Başarısız...Çizelgeyi duyuru panosuna asıyoruz. Dekanlık'a da bildiriyoruz. Demek, bekliyormuş adayımız. Biraz sonra odamıza giriyor. Kaşlar çatık, sinirli.

'' Böyle soru mu olur ? Bunlar spesifik -demek bu sözcüğü biliyor- konular.''

'' Doğru. Biz de araştırma görevlisi olacak elemanın spesifik konuları bilmesini istiyoruz.''

'' İtiraz edeceğim. Bu iş burda bitmeyecek.''

'' Hakkındır. Et bakalım. İyi günler !''

'' Ben de bu okula gireceğim.''

'' Bu kafayla, biz de seni almayacağız.''

Güvendiği katiplar var Rektörlük makamında...

...................

'' Hocam, Üniversite Rektörlüğü'nün her fakülteye bedava öğlen yemeği için kontenjanları varmış.Yoksul, düzenli geliri olmayan öğrencilere dağıtılacakmış fişler. Bölüm başkanı olarak beni de yazar mısınız çizelgeye ? ''

Düzgün konuşuyor. Pek saygılı. Tam sözünü bitiriyor, telefonu çalıyor o anda. Boş bulunuyor, benim yanımda çıkarıyor, bir arkadaşıyla konuşuyor. Bakıyorum, benim telefonumdan daha ileri model, hayli pahalı.

'' Ayda kaç lira ödüyorsun telefon faturasına?''

'' 100 TL kadar hocam. Babam ödüyor.''

'' Yavrum, burada bir aksama var. Yoksul olduğunu söylüyorsun, telefon borcun benimkinin iki katı. O parayı kitaplarına harcasan daha iyi olmaz mı ?''

'' Babam ödüyor da.''

'' Aile bütçesinden çıkıyor o para. Yazık değil mi? Telefon görüşmeleri, iyi biliyorum, havanda su döğme. Yazık.''

'' .........................''

Çizelgeye adı yazılmıyor delikanlımın...

..............................

4 yıl önce mezun ettiğimiz kız öğrenci. Adı Nuran olsun. Görür görmez tanıyorum. Derslerine pek de bağlı değildi. Ben ders anlatırken, arka sırada dedikodu yapmayı sevenlerden. İnsan unut(a)mıyor bazı öğrenci davranışlarını.
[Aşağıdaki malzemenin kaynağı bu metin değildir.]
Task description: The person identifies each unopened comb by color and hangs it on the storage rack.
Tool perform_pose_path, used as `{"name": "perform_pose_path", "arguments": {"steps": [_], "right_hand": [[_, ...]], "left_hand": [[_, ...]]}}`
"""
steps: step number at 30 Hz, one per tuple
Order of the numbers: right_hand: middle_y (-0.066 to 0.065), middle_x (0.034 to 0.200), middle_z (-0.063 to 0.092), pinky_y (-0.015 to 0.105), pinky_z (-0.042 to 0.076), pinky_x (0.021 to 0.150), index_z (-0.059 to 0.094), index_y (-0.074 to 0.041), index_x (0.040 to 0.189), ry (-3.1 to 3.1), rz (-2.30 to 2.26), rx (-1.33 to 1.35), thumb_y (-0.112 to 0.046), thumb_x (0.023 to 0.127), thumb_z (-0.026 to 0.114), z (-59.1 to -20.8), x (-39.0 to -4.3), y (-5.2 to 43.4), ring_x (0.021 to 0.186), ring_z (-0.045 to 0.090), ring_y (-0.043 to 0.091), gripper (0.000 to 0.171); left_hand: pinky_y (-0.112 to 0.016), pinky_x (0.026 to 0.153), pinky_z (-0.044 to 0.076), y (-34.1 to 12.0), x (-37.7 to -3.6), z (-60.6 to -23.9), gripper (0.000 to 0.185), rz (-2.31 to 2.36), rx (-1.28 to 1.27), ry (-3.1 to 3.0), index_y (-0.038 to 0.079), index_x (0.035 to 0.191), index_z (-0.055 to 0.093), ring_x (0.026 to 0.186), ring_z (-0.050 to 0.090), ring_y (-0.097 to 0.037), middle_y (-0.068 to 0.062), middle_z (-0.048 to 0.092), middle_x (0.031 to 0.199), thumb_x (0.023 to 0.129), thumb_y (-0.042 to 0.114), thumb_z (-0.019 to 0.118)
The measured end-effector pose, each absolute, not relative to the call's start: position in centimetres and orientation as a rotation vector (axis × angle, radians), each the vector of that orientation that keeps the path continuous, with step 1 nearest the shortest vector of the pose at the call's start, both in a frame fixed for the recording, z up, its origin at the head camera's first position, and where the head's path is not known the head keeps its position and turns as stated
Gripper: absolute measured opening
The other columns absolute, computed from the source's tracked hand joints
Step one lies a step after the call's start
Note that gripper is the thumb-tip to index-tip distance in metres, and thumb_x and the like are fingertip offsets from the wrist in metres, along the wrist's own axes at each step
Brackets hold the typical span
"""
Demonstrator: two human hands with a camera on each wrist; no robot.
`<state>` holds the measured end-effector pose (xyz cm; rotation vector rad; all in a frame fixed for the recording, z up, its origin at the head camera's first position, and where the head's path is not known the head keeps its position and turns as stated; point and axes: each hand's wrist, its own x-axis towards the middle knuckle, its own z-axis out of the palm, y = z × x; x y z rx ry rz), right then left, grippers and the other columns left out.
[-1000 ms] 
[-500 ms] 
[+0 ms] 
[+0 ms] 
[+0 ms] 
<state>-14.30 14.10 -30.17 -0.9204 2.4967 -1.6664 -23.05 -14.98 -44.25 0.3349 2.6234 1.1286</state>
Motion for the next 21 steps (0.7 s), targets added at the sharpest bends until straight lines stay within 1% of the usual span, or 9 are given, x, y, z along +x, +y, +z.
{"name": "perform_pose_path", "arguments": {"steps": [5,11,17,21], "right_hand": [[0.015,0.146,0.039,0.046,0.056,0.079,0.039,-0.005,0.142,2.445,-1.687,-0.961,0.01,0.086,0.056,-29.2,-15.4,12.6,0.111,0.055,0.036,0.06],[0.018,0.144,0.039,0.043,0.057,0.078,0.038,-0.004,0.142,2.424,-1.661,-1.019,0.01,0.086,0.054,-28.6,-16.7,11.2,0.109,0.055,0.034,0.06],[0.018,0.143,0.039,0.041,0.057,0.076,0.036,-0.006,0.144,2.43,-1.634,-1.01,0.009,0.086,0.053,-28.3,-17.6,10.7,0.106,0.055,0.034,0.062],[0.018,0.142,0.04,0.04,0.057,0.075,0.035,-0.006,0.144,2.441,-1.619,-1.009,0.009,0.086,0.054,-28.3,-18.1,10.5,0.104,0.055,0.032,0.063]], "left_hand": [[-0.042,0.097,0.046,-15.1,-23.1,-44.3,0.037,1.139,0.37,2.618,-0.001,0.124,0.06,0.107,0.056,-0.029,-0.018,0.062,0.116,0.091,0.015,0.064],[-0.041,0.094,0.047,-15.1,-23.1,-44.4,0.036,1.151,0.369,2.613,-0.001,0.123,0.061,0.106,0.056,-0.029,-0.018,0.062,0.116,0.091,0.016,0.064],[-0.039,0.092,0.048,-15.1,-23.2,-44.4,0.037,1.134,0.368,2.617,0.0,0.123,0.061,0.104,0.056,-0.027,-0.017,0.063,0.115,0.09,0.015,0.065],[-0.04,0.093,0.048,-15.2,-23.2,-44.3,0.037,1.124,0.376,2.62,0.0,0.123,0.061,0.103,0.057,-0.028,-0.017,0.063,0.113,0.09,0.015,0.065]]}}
Alı al, yüzü mor dalıyor odama.

'' Aman hocam, kurtarın beni !''

Ağlamağa hazır.

'' Hoş geldin, sakin ol. Hele otur bakalım.''

Su ısıtıcı hazır. Sıcak su, bardak...Çay demlenmiş. Bir bardak,ayarını yapıp veriyorum çayı. Elleri titriyor. Kaşıkla karıştırırken dalbındırıyor, bir damla çay eline sıçrıyor. Yüzünde ıstırap.

'' İç çayını da, sonra anlat.''

Vaktim var. Son dersimi vermişim. Dinlemeğe hazırım.
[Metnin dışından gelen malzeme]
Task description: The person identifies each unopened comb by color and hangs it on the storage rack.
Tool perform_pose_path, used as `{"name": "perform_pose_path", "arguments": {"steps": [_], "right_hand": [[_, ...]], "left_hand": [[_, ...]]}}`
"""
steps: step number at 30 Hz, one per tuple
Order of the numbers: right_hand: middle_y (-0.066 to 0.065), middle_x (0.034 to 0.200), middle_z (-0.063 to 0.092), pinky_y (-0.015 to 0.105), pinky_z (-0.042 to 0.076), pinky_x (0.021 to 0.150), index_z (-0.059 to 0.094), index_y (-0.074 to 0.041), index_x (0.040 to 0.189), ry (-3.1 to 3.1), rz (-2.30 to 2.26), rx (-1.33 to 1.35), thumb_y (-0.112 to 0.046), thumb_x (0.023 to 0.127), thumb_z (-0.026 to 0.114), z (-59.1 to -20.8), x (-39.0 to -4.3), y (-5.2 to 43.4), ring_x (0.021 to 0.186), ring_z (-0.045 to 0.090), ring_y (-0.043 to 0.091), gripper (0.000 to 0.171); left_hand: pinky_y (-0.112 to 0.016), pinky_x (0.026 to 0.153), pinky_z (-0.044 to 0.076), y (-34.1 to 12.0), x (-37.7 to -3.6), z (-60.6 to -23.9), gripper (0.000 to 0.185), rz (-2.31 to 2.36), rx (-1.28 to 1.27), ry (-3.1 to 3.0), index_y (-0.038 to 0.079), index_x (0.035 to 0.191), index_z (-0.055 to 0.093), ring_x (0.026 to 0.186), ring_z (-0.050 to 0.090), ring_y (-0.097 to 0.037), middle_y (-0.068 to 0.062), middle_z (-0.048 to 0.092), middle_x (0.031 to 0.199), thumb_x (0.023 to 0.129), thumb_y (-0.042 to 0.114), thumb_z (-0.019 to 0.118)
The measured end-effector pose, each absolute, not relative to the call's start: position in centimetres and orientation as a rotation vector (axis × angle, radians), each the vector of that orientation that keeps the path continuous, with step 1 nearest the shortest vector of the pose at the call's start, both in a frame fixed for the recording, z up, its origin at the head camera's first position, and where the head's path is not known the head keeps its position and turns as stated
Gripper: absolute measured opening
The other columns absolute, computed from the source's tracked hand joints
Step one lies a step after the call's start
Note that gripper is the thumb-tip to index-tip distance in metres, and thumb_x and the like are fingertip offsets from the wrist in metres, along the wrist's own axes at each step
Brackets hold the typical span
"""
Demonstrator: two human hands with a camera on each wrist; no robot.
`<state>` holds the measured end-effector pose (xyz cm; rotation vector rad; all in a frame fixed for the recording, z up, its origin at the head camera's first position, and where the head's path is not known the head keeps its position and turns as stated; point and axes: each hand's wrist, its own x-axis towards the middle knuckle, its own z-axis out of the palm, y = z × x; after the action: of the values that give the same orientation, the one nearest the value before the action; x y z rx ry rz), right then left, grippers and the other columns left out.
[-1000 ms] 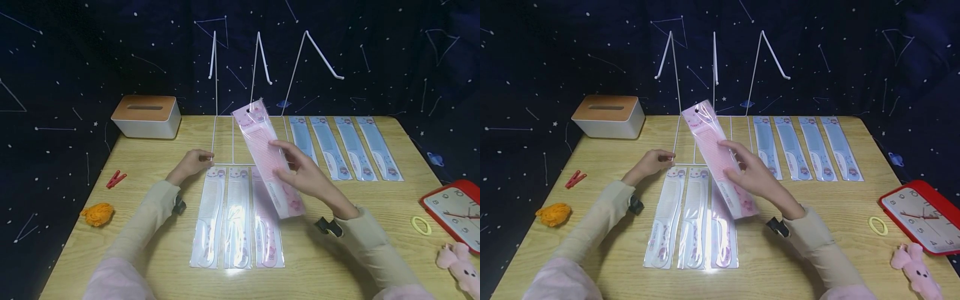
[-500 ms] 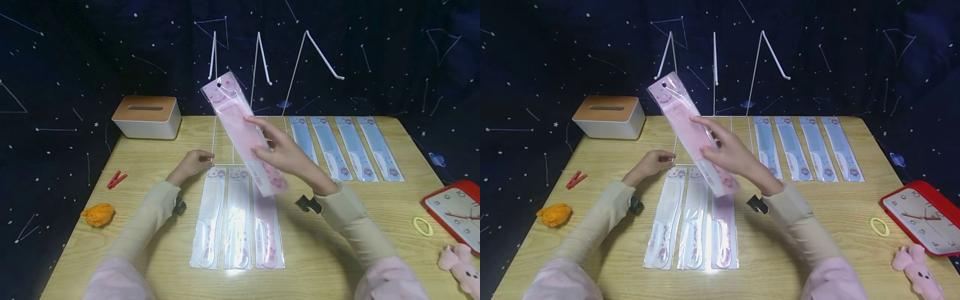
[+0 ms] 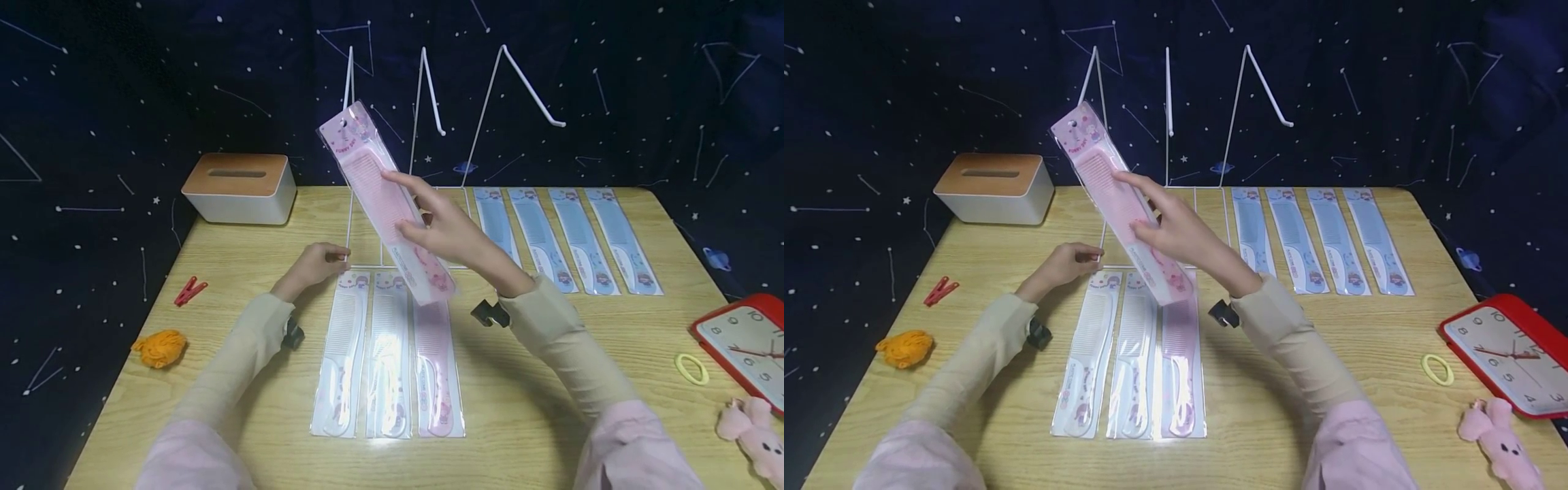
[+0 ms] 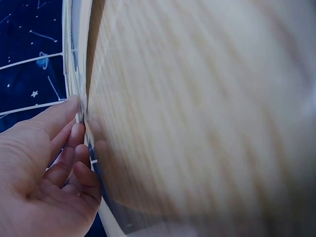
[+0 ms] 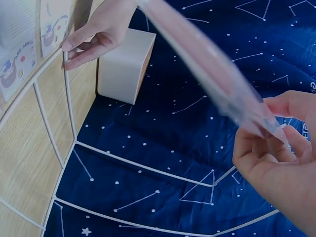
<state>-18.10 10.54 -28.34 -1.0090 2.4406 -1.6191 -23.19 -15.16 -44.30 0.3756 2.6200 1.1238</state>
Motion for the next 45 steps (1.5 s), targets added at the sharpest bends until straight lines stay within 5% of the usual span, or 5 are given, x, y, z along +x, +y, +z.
{"name": "perform_pose_path", "arguments": {"steps": [10,26,45], "right_hand": [[0.016,0.129,0.05,0.031,0.055,0.072,0.034,-0.017,0.147,2.555,-1.513,-0.897,0.001,0.089,0.055,-29.0,-21.6,9.9,0.095,0.057,0.025,0.065],[0.015,0.134,0.043,0.043,0.049,0.09,0.028,-0.025,0.149,2.445,-1.633,-0.68,-0.008,0.089,0.063,-30.6,-27.1,7.8,0.116,0.05,0.03,0.072],[0.014,0.138,0.044,0.042,0.048,0.093,0.035,-0.019,0.147,2.411,-1.683,-0.717,-0.012,0.09,0.065,-33.1,-27.9,8.1,0.114,0.052,0.033,0.065]], "left_hand": [[-0.041,0.095,0.047,-15.2,-23.2,-44.2,0.036,1.132,0.391,2.624,-0.001,0.123,0.061,0.104,0.056,-0.028,-0.017,0.063,0.112,0.09,0.014,0.065],[-0.045,0.103,0.039,-15.2,-23.2,-44.4,0.035,1.135,0.384,2.641,0.0,0.121,0.063,0.107,0.055,-0.029,-0.016,0.065,0.109,0.089,0.015,0.066],[-0.043,0.098,0.044,-15.1,-22.9,-44.4,0.035,1.144,0.386,2.643,-0.001,0.121,0.063,0.103,0.056,-0.027,-0.016,0.065,0.108,0.089,0.014,0.066]]}}
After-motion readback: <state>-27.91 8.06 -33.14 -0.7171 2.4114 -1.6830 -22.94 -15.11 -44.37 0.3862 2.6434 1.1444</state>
Yana yakıla anlatıyor. Müdürüyle takışmış. Sanırım dakik olmamanın bir sonucu. Müdür azarlayınca pek zoruna gitmiş.

'' Aman Hocam, kurtarın beni ! '' yüzü apal. Yalvarıyor. Öğrenciliğinde pek havalıydı. Kalmamış. Ezik, yıkık.

'' ..............................''

'' Beni buraya araştırma görevlisi olarak alın !''

Hoppalaaa! Öp babanın elini !

O denli kolay demek.

Sanki sosyal alanlar eğitimi bölüm başkanı değilim de, müdürüyle takışan öğretmeni kurtarma işleri başkanıyım.

.........................................28 Ocak 2018.